- **Task brief**
Across the listing that follows, work out how many lines carry the string "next". Provide that number and nothing else.

- **Data for analysis**
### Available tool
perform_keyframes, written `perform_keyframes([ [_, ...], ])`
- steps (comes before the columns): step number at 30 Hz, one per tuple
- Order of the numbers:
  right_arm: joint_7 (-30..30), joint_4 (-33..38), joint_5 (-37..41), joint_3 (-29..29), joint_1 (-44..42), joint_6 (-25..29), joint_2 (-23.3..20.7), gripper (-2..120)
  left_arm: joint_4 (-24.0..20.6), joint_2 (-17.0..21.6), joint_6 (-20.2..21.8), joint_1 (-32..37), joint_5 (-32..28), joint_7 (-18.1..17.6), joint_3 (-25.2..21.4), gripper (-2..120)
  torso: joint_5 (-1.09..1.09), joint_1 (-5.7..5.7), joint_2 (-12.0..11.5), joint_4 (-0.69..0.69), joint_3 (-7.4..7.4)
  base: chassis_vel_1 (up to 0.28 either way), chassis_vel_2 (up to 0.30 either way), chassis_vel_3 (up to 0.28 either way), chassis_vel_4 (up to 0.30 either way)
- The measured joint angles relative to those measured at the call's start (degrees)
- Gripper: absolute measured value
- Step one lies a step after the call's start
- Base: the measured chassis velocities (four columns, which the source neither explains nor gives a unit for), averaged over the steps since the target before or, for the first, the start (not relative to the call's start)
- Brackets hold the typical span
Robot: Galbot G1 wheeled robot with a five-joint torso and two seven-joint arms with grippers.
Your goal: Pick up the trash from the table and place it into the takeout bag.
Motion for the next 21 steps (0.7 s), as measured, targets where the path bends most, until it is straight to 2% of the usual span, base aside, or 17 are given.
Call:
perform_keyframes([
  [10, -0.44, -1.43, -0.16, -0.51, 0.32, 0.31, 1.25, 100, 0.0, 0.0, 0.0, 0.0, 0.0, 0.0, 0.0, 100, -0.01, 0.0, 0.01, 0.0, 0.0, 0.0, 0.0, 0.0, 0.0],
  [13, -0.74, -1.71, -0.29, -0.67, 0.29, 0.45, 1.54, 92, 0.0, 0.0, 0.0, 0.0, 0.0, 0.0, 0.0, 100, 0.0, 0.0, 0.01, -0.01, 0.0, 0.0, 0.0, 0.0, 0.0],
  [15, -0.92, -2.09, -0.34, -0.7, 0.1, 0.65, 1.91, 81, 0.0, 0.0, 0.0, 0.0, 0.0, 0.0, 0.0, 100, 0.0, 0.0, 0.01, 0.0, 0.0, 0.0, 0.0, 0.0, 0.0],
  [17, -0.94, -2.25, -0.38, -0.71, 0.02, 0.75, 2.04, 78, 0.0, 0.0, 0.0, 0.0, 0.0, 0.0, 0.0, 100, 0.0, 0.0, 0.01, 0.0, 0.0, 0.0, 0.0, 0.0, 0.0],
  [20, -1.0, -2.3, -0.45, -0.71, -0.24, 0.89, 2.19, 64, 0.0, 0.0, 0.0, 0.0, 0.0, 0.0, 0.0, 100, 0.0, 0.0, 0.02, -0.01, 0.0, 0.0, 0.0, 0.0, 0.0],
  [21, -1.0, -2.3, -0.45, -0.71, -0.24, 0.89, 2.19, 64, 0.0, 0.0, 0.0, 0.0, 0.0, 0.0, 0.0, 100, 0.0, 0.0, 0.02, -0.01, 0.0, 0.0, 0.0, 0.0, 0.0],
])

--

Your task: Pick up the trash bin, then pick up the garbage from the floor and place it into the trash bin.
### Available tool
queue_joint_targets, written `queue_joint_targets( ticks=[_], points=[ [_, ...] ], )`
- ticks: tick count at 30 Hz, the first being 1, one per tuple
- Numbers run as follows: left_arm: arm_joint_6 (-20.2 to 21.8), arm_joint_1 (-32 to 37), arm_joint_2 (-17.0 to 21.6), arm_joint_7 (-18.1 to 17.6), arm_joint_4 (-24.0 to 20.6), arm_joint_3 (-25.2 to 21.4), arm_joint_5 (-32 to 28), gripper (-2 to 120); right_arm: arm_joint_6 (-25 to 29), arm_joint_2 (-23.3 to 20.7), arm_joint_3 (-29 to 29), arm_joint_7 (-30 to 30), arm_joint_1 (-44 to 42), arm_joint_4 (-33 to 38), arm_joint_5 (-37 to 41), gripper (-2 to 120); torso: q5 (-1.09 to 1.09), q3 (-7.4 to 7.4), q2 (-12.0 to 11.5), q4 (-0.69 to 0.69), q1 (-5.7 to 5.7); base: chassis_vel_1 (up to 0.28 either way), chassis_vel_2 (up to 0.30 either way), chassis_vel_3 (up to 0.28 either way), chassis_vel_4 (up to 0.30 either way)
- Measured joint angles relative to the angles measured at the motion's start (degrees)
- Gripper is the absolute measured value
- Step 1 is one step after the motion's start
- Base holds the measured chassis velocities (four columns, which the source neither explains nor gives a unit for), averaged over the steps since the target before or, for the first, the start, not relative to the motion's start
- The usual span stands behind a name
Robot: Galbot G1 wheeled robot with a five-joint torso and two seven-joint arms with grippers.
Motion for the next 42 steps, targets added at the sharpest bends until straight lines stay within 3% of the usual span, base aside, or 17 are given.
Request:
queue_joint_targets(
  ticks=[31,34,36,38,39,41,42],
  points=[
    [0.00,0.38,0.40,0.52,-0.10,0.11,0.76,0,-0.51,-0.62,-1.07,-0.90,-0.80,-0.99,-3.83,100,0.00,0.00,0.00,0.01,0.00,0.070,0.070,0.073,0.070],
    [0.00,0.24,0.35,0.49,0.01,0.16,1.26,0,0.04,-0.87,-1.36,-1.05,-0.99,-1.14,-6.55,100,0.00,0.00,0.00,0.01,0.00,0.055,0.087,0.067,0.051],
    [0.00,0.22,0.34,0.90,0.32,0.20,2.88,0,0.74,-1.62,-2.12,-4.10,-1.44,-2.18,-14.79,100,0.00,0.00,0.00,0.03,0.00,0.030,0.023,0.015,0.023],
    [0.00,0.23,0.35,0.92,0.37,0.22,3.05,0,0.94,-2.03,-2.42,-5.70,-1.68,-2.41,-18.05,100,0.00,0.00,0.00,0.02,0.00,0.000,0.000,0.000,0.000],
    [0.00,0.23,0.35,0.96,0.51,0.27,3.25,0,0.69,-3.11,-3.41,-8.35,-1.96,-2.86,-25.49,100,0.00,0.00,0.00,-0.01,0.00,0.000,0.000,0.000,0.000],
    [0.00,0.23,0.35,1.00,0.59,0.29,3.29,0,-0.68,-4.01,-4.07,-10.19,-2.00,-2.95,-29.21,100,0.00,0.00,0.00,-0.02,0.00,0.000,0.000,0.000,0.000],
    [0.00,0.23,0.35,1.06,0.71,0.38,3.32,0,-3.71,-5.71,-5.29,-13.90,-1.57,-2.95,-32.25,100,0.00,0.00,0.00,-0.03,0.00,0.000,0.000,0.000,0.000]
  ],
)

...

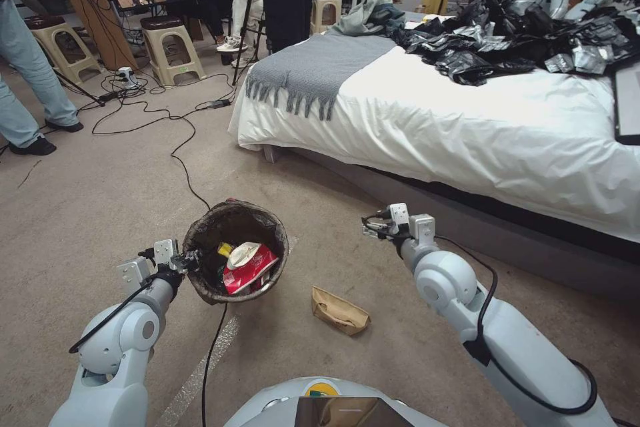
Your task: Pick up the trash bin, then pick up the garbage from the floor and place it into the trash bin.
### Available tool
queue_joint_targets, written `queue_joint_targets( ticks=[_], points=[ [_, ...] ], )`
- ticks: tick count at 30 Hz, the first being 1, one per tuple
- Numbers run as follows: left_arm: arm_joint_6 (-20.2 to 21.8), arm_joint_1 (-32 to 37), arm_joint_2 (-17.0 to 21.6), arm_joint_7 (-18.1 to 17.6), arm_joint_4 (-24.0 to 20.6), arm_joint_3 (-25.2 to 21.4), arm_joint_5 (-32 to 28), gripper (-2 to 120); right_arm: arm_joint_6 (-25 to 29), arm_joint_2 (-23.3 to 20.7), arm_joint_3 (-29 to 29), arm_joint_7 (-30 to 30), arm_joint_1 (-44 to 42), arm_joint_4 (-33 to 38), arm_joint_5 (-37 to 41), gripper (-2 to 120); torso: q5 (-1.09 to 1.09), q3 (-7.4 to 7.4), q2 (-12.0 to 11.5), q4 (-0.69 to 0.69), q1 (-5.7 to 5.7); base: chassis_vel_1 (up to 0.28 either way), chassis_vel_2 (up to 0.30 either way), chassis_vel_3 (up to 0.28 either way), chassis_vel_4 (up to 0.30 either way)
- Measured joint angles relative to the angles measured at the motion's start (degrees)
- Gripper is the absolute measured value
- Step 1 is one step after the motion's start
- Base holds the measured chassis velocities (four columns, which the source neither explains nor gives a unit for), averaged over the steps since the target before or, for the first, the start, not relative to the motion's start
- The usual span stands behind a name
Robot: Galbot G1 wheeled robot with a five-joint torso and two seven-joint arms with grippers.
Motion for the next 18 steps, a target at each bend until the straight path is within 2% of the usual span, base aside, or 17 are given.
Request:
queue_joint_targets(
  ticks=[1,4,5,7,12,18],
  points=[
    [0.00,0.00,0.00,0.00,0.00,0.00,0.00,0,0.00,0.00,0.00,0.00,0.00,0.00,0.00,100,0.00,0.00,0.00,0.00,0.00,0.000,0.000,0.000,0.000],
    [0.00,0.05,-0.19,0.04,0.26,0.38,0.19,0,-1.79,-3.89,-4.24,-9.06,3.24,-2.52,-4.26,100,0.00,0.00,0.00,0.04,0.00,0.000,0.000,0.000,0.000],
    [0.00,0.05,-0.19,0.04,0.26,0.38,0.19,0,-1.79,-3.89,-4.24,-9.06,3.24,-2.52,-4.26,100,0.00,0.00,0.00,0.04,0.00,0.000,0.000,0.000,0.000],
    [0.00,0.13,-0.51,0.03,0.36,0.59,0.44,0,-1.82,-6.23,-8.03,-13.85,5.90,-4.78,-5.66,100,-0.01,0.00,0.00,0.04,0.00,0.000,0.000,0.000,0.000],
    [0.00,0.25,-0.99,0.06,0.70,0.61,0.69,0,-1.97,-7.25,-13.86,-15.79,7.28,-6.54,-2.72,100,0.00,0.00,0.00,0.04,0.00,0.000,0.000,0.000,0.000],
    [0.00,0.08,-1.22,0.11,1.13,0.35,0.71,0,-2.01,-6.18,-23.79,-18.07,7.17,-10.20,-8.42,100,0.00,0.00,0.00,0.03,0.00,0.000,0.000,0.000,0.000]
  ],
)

- **Response**
3